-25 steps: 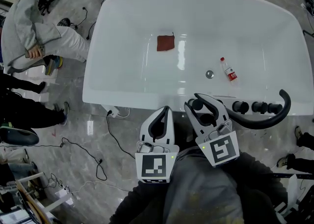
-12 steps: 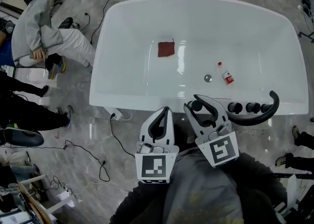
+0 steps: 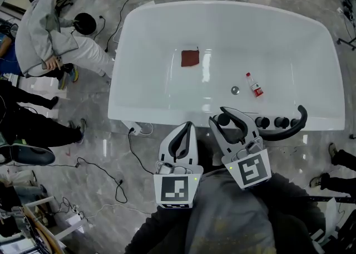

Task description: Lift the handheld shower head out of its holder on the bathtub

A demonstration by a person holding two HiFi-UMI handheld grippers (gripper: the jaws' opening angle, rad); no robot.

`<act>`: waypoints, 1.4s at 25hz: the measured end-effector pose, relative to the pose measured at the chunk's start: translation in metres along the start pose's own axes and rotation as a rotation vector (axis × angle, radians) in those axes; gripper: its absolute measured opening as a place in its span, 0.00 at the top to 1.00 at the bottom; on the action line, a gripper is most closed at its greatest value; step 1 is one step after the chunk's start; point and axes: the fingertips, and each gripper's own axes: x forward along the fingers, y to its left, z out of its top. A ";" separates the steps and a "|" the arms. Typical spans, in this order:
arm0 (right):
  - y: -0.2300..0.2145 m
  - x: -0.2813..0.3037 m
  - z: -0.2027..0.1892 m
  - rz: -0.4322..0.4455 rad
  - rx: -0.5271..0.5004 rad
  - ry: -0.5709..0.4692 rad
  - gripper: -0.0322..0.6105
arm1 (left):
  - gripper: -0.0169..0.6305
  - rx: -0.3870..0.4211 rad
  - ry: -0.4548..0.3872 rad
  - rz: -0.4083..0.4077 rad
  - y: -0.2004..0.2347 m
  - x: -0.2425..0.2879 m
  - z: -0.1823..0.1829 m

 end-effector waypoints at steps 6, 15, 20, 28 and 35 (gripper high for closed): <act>0.001 -0.006 0.025 0.000 -0.002 -0.010 0.73 | 0.97 0.008 -0.010 0.000 -0.001 -0.009 0.025; 0.005 -0.011 0.039 -0.013 -0.001 -0.021 0.73 | 0.97 0.009 -0.008 -0.005 0.000 -0.020 0.033; 0.003 -0.018 0.052 -0.014 -0.011 -0.032 0.73 | 0.97 0.018 -0.023 -0.004 -0.004 -0.025 0.043; 0.011 -0.032 0.087 -0.006 -0.026 -0.063 0.73 | 0.97 0.037 -0.060 0.004 -0.005 -0.043 0.071; 0.010 -0.047 0.113 0.011 -0.048 -0.105 0.73 | 0.97 0.033 -0.082 0.028 -0.013 -0.056 0.091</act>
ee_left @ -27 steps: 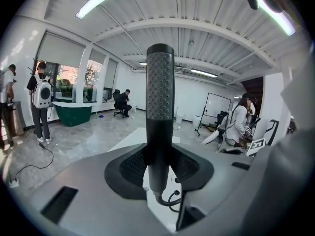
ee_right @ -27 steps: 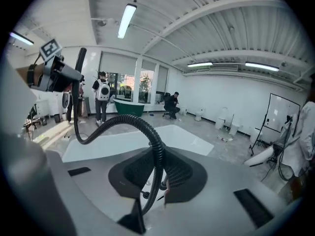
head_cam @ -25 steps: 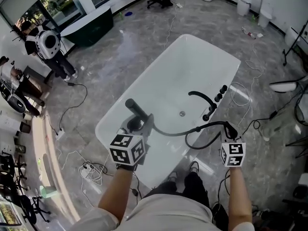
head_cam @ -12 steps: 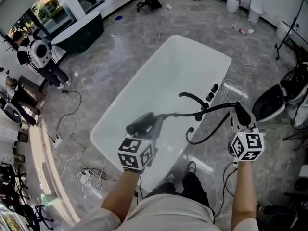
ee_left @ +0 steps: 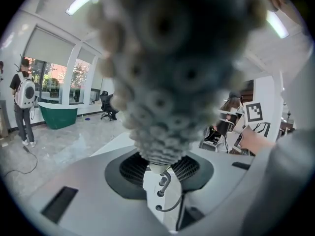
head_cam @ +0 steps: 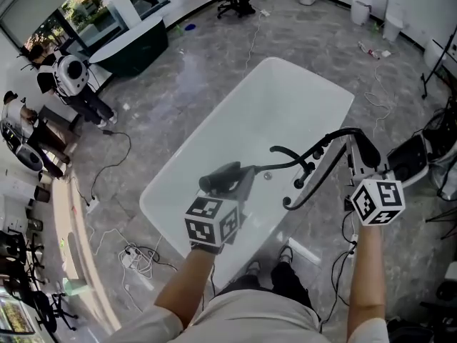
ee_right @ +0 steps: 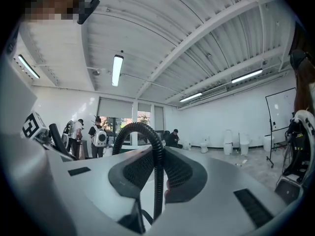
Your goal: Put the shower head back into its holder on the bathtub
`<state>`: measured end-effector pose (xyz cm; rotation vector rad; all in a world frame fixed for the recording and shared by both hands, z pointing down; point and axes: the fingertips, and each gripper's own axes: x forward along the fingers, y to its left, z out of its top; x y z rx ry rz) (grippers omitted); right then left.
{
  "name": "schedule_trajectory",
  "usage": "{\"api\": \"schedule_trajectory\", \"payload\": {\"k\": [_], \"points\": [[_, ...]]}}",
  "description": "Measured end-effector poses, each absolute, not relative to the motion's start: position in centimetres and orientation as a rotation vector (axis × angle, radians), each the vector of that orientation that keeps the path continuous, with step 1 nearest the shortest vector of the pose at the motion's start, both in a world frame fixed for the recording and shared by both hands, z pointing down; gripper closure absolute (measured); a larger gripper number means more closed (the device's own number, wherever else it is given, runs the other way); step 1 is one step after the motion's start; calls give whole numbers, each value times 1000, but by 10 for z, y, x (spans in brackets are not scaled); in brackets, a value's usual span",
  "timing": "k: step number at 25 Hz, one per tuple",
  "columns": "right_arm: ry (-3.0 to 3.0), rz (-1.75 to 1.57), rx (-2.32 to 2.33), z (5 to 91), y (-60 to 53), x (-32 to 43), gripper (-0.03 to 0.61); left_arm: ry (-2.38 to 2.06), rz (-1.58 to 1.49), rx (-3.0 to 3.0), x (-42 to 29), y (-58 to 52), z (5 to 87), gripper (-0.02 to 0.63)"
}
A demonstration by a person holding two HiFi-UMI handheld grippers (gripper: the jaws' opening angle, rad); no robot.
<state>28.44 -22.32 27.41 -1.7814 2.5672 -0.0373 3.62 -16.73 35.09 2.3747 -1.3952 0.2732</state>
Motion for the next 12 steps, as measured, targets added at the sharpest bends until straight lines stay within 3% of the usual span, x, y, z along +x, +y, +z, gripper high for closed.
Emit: {"api": "schedule_trajectory", "payload": {"k": [12], "points": [[2671, 38, -1503, 233, -268, 246, 511, -1565, 235, 2333, 45, -192, 327, 482]]}}
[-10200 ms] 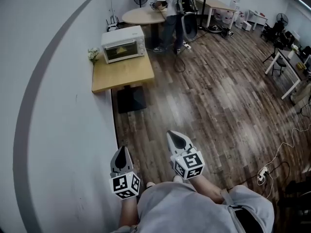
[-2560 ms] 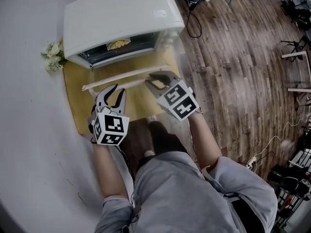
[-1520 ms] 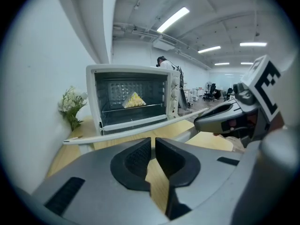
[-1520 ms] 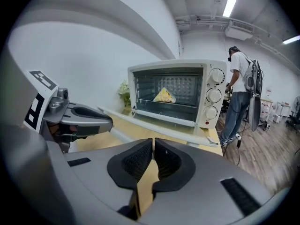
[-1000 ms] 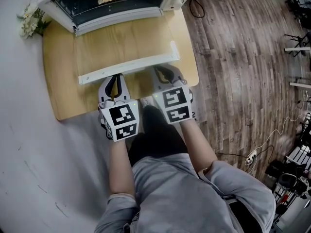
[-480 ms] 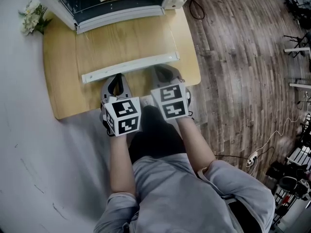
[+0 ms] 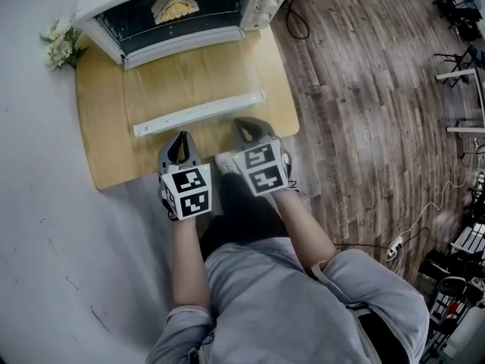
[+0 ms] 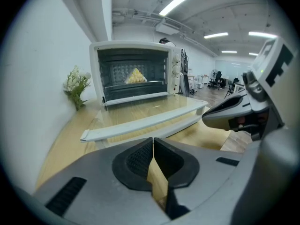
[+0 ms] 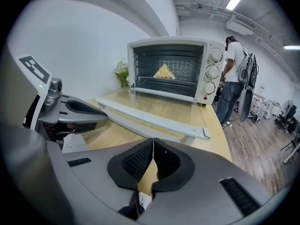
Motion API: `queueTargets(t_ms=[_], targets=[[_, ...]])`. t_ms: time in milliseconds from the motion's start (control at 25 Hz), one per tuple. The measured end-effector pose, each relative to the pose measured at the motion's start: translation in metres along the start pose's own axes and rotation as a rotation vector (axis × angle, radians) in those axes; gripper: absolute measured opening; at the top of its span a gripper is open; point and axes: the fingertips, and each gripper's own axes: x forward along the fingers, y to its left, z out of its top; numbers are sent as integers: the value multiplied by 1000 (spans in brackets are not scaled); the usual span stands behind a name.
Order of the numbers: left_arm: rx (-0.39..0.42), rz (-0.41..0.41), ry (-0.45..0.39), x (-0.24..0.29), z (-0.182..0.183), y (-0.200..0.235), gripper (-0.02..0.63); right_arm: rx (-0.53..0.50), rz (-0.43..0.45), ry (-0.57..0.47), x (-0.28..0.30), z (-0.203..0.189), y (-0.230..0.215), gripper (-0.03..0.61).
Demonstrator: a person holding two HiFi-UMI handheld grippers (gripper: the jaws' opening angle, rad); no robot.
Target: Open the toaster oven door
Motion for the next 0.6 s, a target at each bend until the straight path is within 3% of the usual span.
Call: queueTargets(t_ms=[600], targets=[[-72, 4, -171, -104, 88, 1, 8, -21, -32, -159, -110, 90, 11, 2]])
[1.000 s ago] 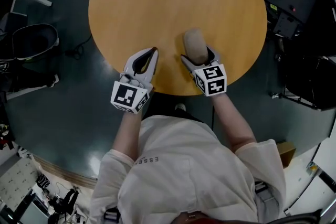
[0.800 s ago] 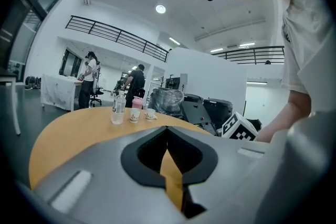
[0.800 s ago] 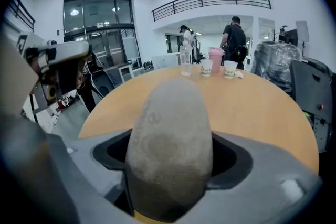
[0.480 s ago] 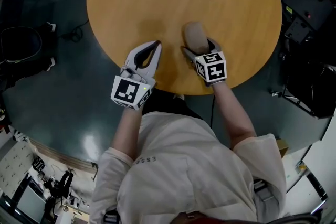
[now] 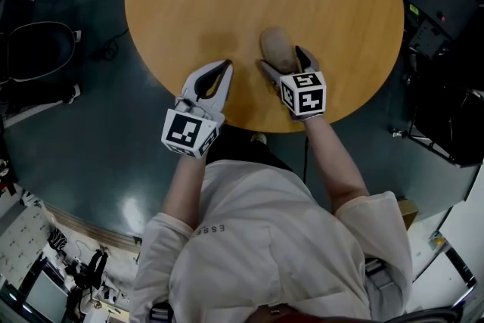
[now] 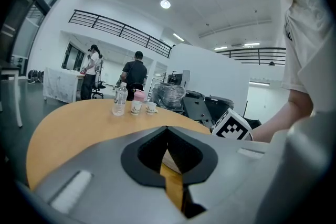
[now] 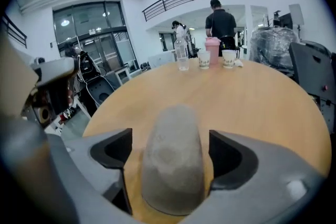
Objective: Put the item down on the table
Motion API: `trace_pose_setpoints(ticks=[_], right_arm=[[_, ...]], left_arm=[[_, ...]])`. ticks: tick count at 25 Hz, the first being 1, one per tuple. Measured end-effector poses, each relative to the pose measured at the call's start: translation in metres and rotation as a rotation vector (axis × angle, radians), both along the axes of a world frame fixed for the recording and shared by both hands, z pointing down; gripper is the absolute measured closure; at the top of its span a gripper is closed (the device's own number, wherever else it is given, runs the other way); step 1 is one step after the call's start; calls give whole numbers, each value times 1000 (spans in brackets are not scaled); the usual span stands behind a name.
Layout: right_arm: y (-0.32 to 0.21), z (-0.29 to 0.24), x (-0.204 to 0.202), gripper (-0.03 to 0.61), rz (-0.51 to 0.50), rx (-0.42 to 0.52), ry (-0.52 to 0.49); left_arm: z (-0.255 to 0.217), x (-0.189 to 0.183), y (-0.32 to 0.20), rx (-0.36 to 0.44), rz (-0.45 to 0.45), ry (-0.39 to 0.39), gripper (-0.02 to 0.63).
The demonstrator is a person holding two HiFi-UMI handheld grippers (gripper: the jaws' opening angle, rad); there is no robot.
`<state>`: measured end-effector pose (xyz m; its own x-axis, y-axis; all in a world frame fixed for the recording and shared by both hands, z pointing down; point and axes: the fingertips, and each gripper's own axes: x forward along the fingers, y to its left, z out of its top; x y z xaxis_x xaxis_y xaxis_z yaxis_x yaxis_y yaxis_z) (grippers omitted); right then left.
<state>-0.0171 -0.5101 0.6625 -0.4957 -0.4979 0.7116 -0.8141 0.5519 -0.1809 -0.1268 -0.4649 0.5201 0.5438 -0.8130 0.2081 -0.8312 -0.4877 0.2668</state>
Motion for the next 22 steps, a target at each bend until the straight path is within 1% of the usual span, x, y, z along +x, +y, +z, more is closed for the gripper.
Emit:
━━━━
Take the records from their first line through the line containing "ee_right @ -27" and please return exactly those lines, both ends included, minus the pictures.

Task solution:
-25 steps: 
-12 steps: 
+0 steps: 

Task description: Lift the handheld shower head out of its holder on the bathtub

A demonstration by a person holding two HiFi-UMI handheld grippers (gripper: the jaws' opening angle, rad); no robot.

`<act>`: waypoints, 1.4s at 25hz: the measured end-effector pose, relative to the pose measured at the chunk's start: translation in metres along the start pose's own axes and rotation as a rotation vector (axis × angle, radians) in those axes; gripper: its absolute measured opening as a place in its span, 0.00 at the top to 1.00 at the bottom; on the action line, a gripper is most closed at its greatest value; step 1 is one step after the chunk's start; point and axes: the fingertips, and each gripper's own axes: x forward along the fingers, y to its left, z out of its top. A ";" separates the steps and a "|" the arms. Typical spans, in this order:
arm0 (right):
  - y: -0.2300..0.2145 m
  - x: -0.2813..0.3037 m
  - z: -0.2027..0.1892 m
  - rz: -0.4322..0.4455 rad
  - rx: -0.5271..0.5004 rad
  - ry: -0.5709..0.4692 rad
  - gripper: -0.0322..0.6105
arm1 (left):
  - gripper: -0.0169..0.6305
  - rx: -0.3870..0.4211 rad
  - ry: -0.4548..0.3872 rad
  - rz: -0.4083..0.4077 rad
  - y: -0.2004..0.2347 m
  - x: -0.2425..0.2879 m
  - z: -0.1823..0.1829 m

 end-effector waypoints at steps 6, 15, 20, 28 and 35 (gripper high for closed): <act>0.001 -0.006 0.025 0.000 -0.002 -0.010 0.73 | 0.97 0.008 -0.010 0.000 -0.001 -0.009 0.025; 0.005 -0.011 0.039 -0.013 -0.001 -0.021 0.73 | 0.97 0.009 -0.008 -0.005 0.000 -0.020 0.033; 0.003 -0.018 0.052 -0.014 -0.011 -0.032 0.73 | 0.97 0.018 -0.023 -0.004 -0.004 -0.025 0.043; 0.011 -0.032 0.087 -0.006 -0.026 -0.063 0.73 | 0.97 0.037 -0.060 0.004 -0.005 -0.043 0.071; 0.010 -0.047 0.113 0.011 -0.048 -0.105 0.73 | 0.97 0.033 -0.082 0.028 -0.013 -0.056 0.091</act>
ee_left @ -27 steps: 
ee_right @ -27 steps: 

The requested output has now been given in full.